- Kosovar director Blerta Basholli's first feature tells the inspiring real-life story of a group of women, and their strength, perseverance and ingenuity
Based on true events, Kosovar director Blerta Basholli's first feature, Hive [+see also:
interview: Blerta Basholli
film profile], which has just world-premiered in the World Cinema Dramatic Competition at the Sundance Film Festival, tells the story of a lady in a small town who faces prejudice and uncertainty as she inspires the women in her community to take control of their own fate.
Fahrije (Yllka Gashi, a true discovery in her first feature-film role) is a woman in her thirties whose husband, along with many other men from the village of Krushë e Madhe (or Velika Kruša in Serbian), died – or went missing – in a massacre during the Kosovo War in 1999. She lives with her father-in-law, Haxhi (Çun Lajçi), a young son and a teenage daughter.

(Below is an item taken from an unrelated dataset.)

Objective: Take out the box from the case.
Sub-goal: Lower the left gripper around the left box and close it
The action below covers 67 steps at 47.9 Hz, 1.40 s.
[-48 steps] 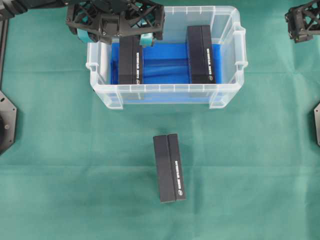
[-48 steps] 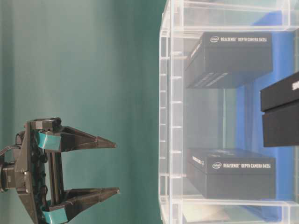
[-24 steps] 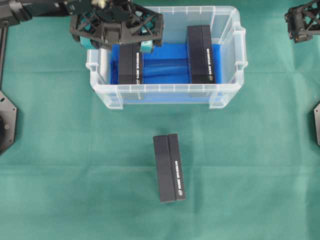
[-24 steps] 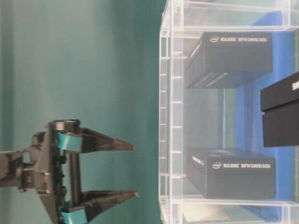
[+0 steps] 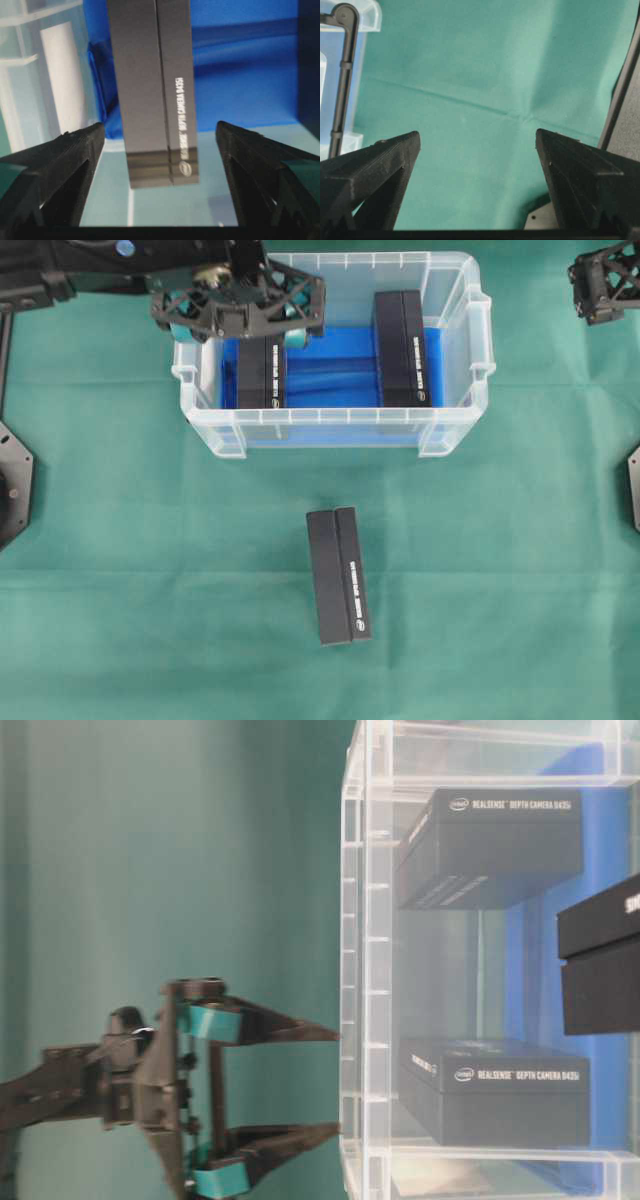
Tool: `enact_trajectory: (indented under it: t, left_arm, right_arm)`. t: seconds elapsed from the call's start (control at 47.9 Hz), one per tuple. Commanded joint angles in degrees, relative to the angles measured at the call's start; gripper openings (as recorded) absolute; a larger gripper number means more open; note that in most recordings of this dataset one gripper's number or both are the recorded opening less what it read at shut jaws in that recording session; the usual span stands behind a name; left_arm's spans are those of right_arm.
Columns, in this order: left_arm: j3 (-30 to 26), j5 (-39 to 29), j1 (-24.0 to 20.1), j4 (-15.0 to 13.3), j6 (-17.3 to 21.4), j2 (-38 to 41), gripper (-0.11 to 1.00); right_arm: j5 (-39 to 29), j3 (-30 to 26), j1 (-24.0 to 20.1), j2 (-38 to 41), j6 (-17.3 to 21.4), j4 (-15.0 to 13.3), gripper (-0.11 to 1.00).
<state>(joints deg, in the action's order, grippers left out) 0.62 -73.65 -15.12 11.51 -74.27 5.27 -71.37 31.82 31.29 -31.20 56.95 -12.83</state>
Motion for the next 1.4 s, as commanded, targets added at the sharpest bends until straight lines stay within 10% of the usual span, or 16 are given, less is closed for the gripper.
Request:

Driving to work in Prishtina and tending to her husband Agim's bees, she is a rare employed woman in the deeply patriarchal rural areas of Kosovo. When women from the village are informed that an NGO is willing to pay for their driving lessons so that it is easier for them to find jobs, they are on the fence about it. One of them informs Fahrije about the gossip that her "emancipated" way of life has been generating. A woman sitting in a cafe or driving a car brings shame to the family, and even Fahrije's own daughter calls her a whore in a particularly painful scene. No need to elaborate on how Haxhi feels about it, then.
But Fahrije will not let this stop her, and she assembles the women to make ajvar, a popular Balkan roast-pepper condiment, at her house. A supermarket is interested in selling it, and so they start producing dozens of jars. But the first batch is ruined, as someone breaks into the house and destroys it. So Fahrije is forced to fight not only poverty and uncertainty (as she is not even able to start grieving until Agim's remains are found), but also centuries of Balkan patriarchy.
Basholli frames the story as an inspiring account of women's strength, perseverance and ingenuity, but the film is more complex and darker than typical mainstream fare depicting success in the face of adversity. Rural Kosovo in the scorching summer is dusty and decrepit, men are stony-faced, rough and deeply misogynous (in one scene, Fahrije fights back against a rapist), and the country is in disarray. She finds rare moments of solitude only in the shower, and these tasteful, often emotional scenes represent a welcome change from the bright exteriors and the noisy, nervous neighbourhood.
The director shows considerable skill in forming the characters and working with the actors, especially the intense Gashi. Berlin-based DoP Alex Bloom does a solid job with the classical handheld camera, which is almost always focused on Fahrije, and realistically captures the feel of the village exteriors and often cramped interiors. Swiss composer Julien Painot's score is elegant and used in moderation, and never resorts to overly obvious Balkan melodics.
As Basholli stays away from music montages (there is just one vibrant scene with women dancing in her kitchen) or the extended, uplifting success scenes that would be a must in Hollywood, the film allows for more reflection and a sober view of the events depicted, making sure that the viewer knows this is no fairy tale. However, in the second half, it loses some of its momentum and is somewhat impeded by unnecessary repetitions.
Hive is a co-production between Kosovo's Ikonë Studio and Industria Film, Switzerland's Alva Film, North Macedonia's Black Cat Production, and Albania's AlbaSky Film. Its world sales are overseen by LevelK.